Resulta oportuno resaltar esta situación pues el vicepresidente “a secas” deberá “visar los actos administrativos del presidente”. Es la denominada “doble firma” que rige en la Cámara de Diputados bonaerenses.

 Aquí es donde aparecen varias especulaciones políticas al mismo tiempo respecto a la licencia de Mosca, pues el peronismo en su versión dialoguista -el PJ Unidad y Renovación que tiene 7 diputados en el Cuerpo- pasaría a tener la presidencia, mientras que el peronismo cristinista o K, es decir Unidad Ciudadana-FpV-PJ, que representa Carlos Moreno, se quedaría con la conducción del cuerpo colegiado. Ambos bloques suman 29 diputados en un cuerpo de 92, menos de la tercera parte del total.

Por ello, muchos legisladores, evalúan la posibilidad de nombrar un reemplazante de Mosca que no sea los que reglamentariamente corresponde, a través de una modificación del reglamento que remanda el voto de la mayoría absoluta de los miembros integrantes de la Cámara.

Además, está establecido que ninguna disposición del reglamento podrá “ser alterada ni derogada por resolución sobre tablas”, sino únicamente por medio de “un proyecto en forma”, que seguirá la misma tramitación que cualquier otro, “salvo lo dispuesto en el inciso 11) del artículo 129”.

El artículo 129 establece que “moción de orden es toda proposición que tenga alguno de los siguientes objetos, entre otros, el que se establece en el inciso 11: “Que para la consideración de un asunto de urgencia o especial, la Cámara se aparte de las prescripciones del reglamento”. La moción de orden estipulada en el inciso 11 del art. 129 demanda los dos tercios de votos de los diputados presentes.

La conclusión es que la licencia de Mosca podría generar un inconveniente político y por lo cual se puede llegar a estimar, no sin discusión alguna, a través de cualquiera de estos dos caminos, oportuno designar un reemplazante que no sea el estipulado por el reglamento.

Pero al mismo tiempo, entre las atribuciones que tiene el presidente está la de “nombrar y remover todo el personal de la Cámara, con excepción de los secretarios, prosecretarios y funcionario de la auditoria interna”.

En principio, esta situación de no poder remover a los secretarios y la condición de la que licencia caduca con la sola presencia del legislador en la casa, en este caso, condicionarían bastante a las “autoridades transitorias”.   

Por lo que muchos entienden que, con un mínimo de acuerdo político, “tranquilamente” Mosca podría pasar los dos meses de licencia de su banca y de su cargo para ponerse a disposición de la justicia, sin mayores sobresaltos.

Queda por resolver la cuestión política respecto de la acción del diputado oficialista. En concreto, si es conveniente que ante la extorsión por una supuesta denuncia de acoso sexual contra su persona, pida una licencia en el cargo. Se entiende que luego este accionar, en similares circunstancias, puede ser reclamado a otros funcionarios o dirigentes sean diputados o intendentes, secretarios o ministros, etc.

Hay otra gran polémica que entra a tallar en la discusión, y tiene que ver con los fueros parlamentarios y qué hacer con ellos en estos tiempos. Tiene que ver, por un lado, respecto de si es necesario que un juez solicite el desafuero para otorgarlo.
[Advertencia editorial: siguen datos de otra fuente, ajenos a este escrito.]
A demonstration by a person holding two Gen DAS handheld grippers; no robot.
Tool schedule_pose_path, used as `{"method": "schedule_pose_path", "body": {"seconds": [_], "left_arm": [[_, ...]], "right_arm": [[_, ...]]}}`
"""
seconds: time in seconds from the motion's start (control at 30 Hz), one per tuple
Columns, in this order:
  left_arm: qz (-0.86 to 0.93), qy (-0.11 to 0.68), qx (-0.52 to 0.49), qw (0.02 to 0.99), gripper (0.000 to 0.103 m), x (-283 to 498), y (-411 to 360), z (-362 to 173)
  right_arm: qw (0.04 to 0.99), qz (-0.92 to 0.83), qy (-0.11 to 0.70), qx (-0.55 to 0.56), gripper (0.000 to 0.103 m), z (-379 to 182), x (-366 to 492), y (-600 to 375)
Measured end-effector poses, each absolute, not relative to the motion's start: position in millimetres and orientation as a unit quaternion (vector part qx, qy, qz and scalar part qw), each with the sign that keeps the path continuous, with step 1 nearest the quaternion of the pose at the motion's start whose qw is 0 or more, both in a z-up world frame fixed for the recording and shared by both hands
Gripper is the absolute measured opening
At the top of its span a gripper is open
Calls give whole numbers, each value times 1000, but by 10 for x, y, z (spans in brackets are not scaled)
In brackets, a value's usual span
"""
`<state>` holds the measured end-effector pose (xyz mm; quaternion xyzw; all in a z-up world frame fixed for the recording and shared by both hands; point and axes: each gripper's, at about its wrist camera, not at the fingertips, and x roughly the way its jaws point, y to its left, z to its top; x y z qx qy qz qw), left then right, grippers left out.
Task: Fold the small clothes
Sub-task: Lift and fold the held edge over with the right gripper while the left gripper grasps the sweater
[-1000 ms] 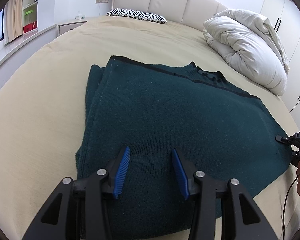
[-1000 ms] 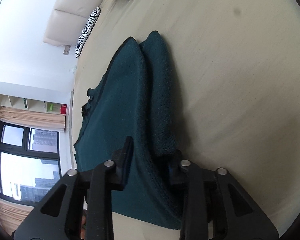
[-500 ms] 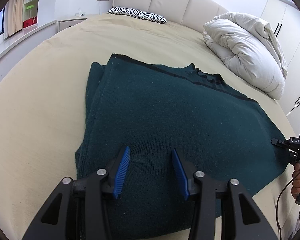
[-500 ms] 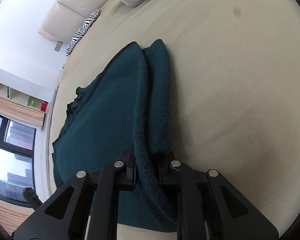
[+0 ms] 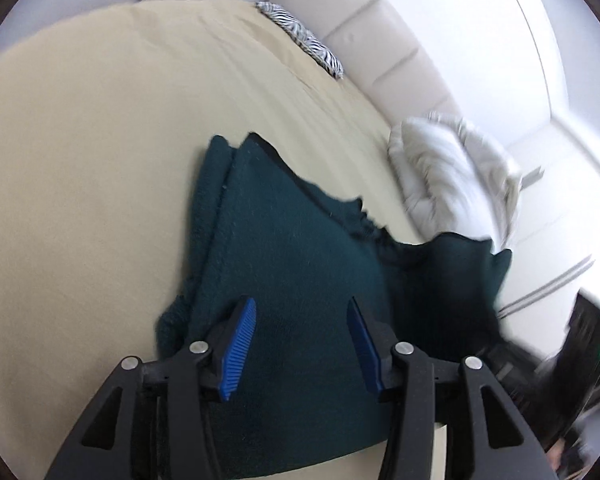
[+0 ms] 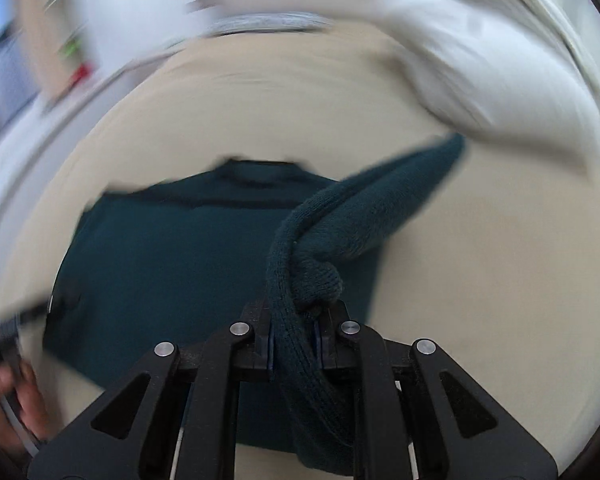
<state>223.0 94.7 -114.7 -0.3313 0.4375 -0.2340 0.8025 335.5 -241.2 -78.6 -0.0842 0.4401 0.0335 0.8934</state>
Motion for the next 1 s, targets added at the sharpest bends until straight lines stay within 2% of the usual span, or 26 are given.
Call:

La otra surge de unir los términos “fueros” y “extorsión” ya que se considera que los fueros existen para que los legisladores no puedan ser extorsionados.

Incluso están aquellos diputados que creen que, si el presidente de la Cámara ha sido extorsionado, es una extorsión que se extiende a todo el cuerpo legislativo bonaerense, y que no se trata de una cuestión personal.

Por ello, están quienes consideran que no hay nada definido respecto de la sesión del 9 de mayo, incluso están aquellos que creen que no habrá sesión.